The YouTube Politics Director On Tracking Election Day Online & Hillary Clinton's Web Handicap

Tammy Haddad spoke with YouTube's Steve Grove for the Oct. 31 edition of "National Journal on Air." This is an edited transcript of their discussion.

AUDIO Audio file playback requires Flash player. Download here. Steve Grove

Q: Steve Grove is the director of news and political programming at YouTube. Steve, you guys changed the whole world, but let's begin with Election Day and what you're going to do.

Grove: Well, on Election Day we're actually partnering with PBS to get voters to go out and document their voting experience. You know, this has been the most documented election in U.S. history, and on Election Day people are going to no doubt be wanting to document their voting experience, and really our goal is to make this the most transparent process we've ever had. You know, there are going to be a lot of first-time voters out there who can go out and document the excitement of their Election Day experience, but of course there's also going to be problems -- you know, there's election fraud, long lines, broken machines -- these things are an unfortunate reality of our electoral process here in the U.S., and who better to document it in a YouTube age than the voters themselves through video cameras?

Q: But they can't take video cameras into the polls, right?

Grove: You know, you'd be surprised. In many states you can.

Q: Wow.

Grove: The laws are quite different in different places, and you can find all the different laws at our YouTube channel, YouTube.com/videoyourvote. But in most states, you actually can bring a camera, and whether you can bring it inside or outside, you can certainly document what takes place there, and we expect people to do that on Election Day.

Q: So is PBS going to show these?

Grove: They are. They're going to show the most interesting content on their broadcast throughout the day, particularly stuff that is problematic. People who do see problems at the polls are going to tag their videos "Poll Problems" so you can search YouTube to see, you know, where problems are surfacing. And then we have a Google Maps mash-up on the Video Your Vote channel at YouTube.com so you can filter by different types of polling problems or whether people saw a celebrity vote or whether they were first-time voters. So it'll be a lot of fun; it'll be just sort of getting a voter's-eve view of what takes place on the 4th.

Q: I love that Google Map Earth, though, but it's weird to see your own house up on the Web.

Grove: It is. You better hope that you had a fresh coat of paint the day that the Google Picture truck drove by.

Q: And they drive by, right?

Grove: Yeah, exactly.

Q: Well, let's go back to the beginning of this election, if we can. Because I think what changed everything was that CNN/YouTube debate, where people realized that they could not just talk directly to the candidates, but that their video can change the conversation.

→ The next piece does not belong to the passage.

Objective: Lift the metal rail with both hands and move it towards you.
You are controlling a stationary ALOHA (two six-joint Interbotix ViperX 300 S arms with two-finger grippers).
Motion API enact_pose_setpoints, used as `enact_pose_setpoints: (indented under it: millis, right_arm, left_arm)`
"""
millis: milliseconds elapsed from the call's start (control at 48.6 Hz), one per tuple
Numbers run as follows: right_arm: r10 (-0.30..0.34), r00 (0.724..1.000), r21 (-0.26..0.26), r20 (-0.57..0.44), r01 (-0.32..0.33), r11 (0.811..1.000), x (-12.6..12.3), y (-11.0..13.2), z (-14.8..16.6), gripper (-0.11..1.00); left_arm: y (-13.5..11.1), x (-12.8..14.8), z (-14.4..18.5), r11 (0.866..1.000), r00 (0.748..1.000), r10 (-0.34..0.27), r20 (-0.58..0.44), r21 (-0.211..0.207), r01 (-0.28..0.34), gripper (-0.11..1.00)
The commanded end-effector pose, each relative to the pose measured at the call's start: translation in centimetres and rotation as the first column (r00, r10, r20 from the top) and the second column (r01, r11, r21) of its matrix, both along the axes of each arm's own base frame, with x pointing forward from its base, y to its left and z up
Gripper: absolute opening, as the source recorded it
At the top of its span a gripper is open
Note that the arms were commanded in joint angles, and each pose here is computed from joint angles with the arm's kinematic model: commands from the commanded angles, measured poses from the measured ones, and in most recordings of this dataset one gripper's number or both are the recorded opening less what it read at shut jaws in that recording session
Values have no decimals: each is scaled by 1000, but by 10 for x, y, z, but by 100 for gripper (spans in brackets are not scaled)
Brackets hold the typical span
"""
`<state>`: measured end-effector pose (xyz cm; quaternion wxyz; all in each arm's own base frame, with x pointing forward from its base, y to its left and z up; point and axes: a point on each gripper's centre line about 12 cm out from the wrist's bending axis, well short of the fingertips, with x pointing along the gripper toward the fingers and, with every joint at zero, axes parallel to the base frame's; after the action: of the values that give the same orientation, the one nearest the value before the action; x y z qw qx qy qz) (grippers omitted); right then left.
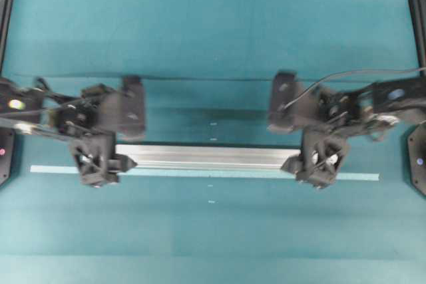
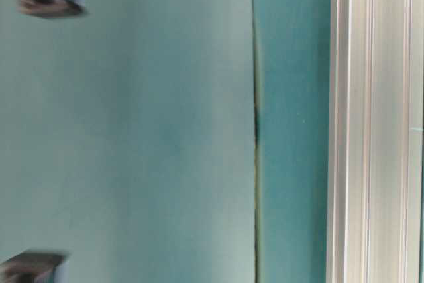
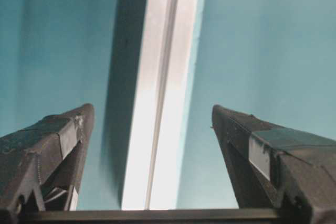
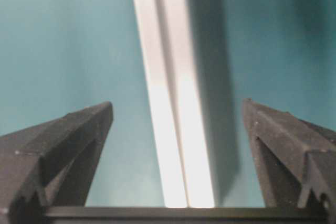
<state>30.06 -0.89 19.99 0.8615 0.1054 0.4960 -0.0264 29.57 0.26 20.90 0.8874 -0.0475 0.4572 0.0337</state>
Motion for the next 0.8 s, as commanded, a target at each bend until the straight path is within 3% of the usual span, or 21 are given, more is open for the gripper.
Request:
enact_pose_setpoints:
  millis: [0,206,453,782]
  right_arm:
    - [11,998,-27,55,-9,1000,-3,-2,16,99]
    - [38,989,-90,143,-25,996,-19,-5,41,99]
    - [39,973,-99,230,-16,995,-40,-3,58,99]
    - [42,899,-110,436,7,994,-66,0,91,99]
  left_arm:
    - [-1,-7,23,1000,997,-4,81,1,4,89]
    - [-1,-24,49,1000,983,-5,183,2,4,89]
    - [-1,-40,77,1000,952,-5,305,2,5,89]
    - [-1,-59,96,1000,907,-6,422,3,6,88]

Grove: You know, it's interesting you say that. I think the most divisive issue between both [Hillary] Clinton and [Barack] Obama, then Obama and [John] McCain really sparked at the YouTube debate in Charleston, South Carolina back on the 23rd of July of '07 when a user asked Obama if he would speak directly with foreign dictators. Obama of course said yes, and Hillary Clinton said that she wouldn't because she didn't want to be used for propaganda purposes. And that really became the defining difference between those two candidates in the primary, and it started in the YouTube debate with a gentleman who just uploaded a question to the YouTube channel and it was posed to the candidates.

Q: I want to talk to you about post-election and how you're going to handle it, because I think you guys have engaged all these voters, and I'm curious, you know, what you think they're going to do. I mean, you're a former television reporter; you know how all of this goes. Once people are engaged they expect more. But please tell us more about that moment, because you're right -- it defined the conversation all the way through.

Grove: Yeah, you know, it really did. And I think -- the debates I think in some way were symbolic of the rise of the Internet in this election. Seven of the 16 presidential candidates actually announced their campaigns on YouTube, through YouTube videos, showing that, hey, you know what, we can just go straight to the voters with our media and connect with them there.

The Obama campaign, I think, has been particularly effective on YouTube. They for about the past eight or nine months uploaded about two or three videos to their YouTube channel a day. In the past three days they've uploaded almost 60 videos. So they're really running their own internal television station of the Obama campaign, but they're doing so in a way that recognizes the power of video to be a conversation, not just a different distribution pipe for your content.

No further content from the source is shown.